It was a sunny afternoon when I first tasted the zesty explosion of flavors in a Mediterranean chicken bowl. High Protein Mediterranean Lemon-Dill Chicken Bowls are a bright and refreshing meal that comes together in about 30 minutes. This recipe is not only delicious but also packed with protein, making it perfect for a health-conscious lifestyle.
This dish is ideal for anyone looking for a quick weeknight dinner or a meal prep option for the week ahead. The bowls can be easily assembled in advance and stored in the fridge, making them a perfect grab-and-go option for busy days.
Why You’ll Love This Recipe
- Each bite is a delightful blend of textures from the tender chicken and crisp veggies.
- The marinade makes the chicken incredibly juicy and flavorful.
- Ready in just 30 minutes, perfect for lazy evenings.
- Meal prep friendly, allowing you to enjoy this dish throughout the week.
What You’ll Need
Gather these ingredients to create your delicious bowls:
For the Chicken
- 1¼ lb chicken breasts, cut into 1-inch cubes
- ⅓ cup olive oil
- 1½ tbsp lemon zest
- 3 tbsp lemon juice
- 2½ tbsp honey
- 1 tsp garlic powder
- 1½ tsp oregano
- 1½ tsp basil
- 1 tsp salt
- ¼ tsp pepper
- ½ tsp red pepper flakes
For the Rice
- 2 cups basmati rice
For the Salad
- 2 cups diced tomatoes
- 2 cups chopped cucumber
- 4 cups chopped lettuce
- 1 cup thinly sliced red onion
- 1 cup crumbled feta
- ¼ cup chopped fresh parsley
For the Tzatziki Sauce
- 1 cup Greek yogurt (Fage preferred)
- ½ cup grated cucumber, squeezed dry
- 1 tbsp lemon juice
- 1 tbsp olive oil
- 1 tsp minced garlic
- ¼ tsp salt
- 1 tbsp finely chopped dill
Greek yogurt gives the best texture and tanginess.
Substitutions & Swaps
- Chicken breasts can be swapped for thighs.
- Honey can be replaced with maple syrup.
- Basmati rice can be substituted with quinoa.
- Feta can be omitted or replaced with goat cheese.
How to Make It
Follow these steps to create your Mediterranean chicken bowls:
1. Marinate the chicken
In a bowl or zip-top bag, mix olive oil, lemon zest, lemon juice, honey, garlic powder, oregano, basil, salt, pepper, and red pepper flakes. Add chicken cubes to the marinade and refrigerate for at least 30 minutes or overnight.
2. Cook the chicken
Heat a skillet or grill pan over medium-high. Cook chicken in batches for 5–6 minutes until golden and cooked through.
3. Prepare the rice
Cook rice according to package directions. Fluff and keep warm.
4. Prep the vegetables
Dice tomatoes, chop cucumber and lettuce, slice onion, chop parsley, and crumble feta.
5. Make the tzatziki sauce
Mix yogurt, grated cucumber, lemon juice, olive oil, garlic, salt, and dill to make the tzatziki sauce.
6. Assemble the bowls
Layer bowls with warm rice, lettuce, cucumber, tomatoes, onion, parsley, and feta.
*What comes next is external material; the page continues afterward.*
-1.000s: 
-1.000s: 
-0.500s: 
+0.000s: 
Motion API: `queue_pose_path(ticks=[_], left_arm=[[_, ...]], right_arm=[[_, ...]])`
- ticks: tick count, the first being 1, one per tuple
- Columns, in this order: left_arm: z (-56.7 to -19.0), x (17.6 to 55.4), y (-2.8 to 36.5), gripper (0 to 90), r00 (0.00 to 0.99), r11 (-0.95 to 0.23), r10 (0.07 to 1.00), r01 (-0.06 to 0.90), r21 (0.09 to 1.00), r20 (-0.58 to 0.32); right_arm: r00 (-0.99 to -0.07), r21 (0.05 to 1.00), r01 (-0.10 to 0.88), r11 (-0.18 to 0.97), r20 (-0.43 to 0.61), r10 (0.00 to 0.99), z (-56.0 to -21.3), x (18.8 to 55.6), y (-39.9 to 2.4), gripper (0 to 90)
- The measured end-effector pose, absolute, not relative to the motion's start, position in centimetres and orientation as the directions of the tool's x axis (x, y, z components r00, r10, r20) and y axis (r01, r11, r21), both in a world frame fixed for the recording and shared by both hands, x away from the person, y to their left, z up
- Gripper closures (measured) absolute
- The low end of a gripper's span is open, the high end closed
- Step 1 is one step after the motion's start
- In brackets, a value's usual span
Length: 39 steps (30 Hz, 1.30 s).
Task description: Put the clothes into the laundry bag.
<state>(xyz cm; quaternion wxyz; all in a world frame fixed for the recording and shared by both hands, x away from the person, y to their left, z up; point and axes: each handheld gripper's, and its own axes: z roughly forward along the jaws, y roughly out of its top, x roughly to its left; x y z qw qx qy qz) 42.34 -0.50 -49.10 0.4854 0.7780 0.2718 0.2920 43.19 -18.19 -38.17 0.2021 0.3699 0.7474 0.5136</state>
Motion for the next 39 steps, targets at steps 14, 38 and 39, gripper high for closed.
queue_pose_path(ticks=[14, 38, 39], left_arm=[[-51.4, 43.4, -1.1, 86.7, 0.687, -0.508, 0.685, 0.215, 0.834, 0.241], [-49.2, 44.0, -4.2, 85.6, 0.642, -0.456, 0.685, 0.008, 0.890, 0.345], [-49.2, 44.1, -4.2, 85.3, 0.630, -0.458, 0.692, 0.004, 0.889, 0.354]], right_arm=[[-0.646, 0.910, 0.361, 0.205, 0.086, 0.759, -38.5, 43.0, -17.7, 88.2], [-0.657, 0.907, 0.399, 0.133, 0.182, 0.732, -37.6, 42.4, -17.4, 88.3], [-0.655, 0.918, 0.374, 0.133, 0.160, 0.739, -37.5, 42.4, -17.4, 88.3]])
7. Top with chicken and sauce
Add the cooked chicken on top and a generous spoonful of tzatziki.
8. Serve or store
Serve immediately or store in airtight containers for meal prep.
How to Store It
Fridge: 4–5 days in airtight containers.
Freezer: No, ingredients may lose texture.
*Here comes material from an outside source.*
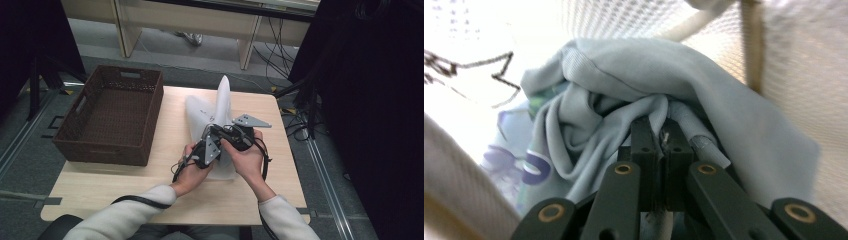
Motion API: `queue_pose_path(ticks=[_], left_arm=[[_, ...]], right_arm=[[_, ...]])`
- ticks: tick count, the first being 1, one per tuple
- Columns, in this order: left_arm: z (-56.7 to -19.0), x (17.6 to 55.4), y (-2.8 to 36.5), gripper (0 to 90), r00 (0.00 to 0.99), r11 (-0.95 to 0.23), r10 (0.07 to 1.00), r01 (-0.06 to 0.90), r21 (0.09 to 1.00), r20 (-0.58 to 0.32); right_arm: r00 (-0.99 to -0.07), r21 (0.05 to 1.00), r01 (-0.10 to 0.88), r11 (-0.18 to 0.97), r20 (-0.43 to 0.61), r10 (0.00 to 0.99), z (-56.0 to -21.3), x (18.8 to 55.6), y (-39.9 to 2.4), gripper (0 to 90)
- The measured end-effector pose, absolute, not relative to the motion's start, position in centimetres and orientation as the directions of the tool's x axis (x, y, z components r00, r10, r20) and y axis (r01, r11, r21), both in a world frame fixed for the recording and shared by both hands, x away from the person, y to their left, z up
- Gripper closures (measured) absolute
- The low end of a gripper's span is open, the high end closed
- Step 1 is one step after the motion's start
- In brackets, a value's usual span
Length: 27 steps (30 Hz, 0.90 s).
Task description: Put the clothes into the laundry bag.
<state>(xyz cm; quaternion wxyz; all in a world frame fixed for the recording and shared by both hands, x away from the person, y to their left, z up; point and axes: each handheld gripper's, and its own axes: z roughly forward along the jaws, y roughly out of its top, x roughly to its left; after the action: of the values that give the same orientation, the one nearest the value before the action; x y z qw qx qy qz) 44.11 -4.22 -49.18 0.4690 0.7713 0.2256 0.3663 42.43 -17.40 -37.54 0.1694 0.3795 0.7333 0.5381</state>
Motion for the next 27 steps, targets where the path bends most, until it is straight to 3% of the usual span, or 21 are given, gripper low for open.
queue_pose_path(ticks=[9, 12, 19, 27], left_arm=[[-50.5, 45.1, -4.0, 80.1, 0.615, -0.485, 0.715, 0.093, 0.869, 0.333], [-50.4, 45.1, -3.8, 74.6, 0.656, -0.499, 0.681, 0.090, 0.862, 0.325], [-49.7, 43.4, -2.4, 48.9, 0.724, -0.473, 0.645, 0.126, 0.872, 0.245], [-48.9, 40.8, 0.3, 44.4, 0.742, -0.469, 0.631, 0.133, 0.873, 0.226]], right_arm=[[-0.669, 0.909, 0.391, 0.142, 0.175, 0.722, -37.6, 42.4, -17.3, 88.3], [-0.670, 0.914, 0.380, 0.143, 0.166, 0.723, -37.8, 42.6, -17.3, 88.3], [-0.663, 0.915, 0.373, 0.157, 0.145, 0.734, -37.9, 42.9, -17.8, 88.2], [-0.654, 0.907, 0.394, 0.148, 0.164, 0.738, -37.8, 42.8, -17.9, 88.2]])
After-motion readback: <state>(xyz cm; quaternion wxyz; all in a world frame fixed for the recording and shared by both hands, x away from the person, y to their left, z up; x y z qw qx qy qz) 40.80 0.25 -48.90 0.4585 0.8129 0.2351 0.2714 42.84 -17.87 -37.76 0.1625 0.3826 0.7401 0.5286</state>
Reheat: Microwave for 1–2 minutes until warm.
Tips for Best Results
- Marinate the chicken overnight for maximum flavor.
- Use a meat thermometer to ensure the chicken is fully cooked.
- Squeeze the cucumber dry to keep the tzatziki from becoming watery.
- Serve warm for the best taste experience.
Serving Suggestions
- Pair with a side of roasted vegetables.
- Serve with pita bread for a complete meal.
- Enjoy with a glass of white wine for added zest.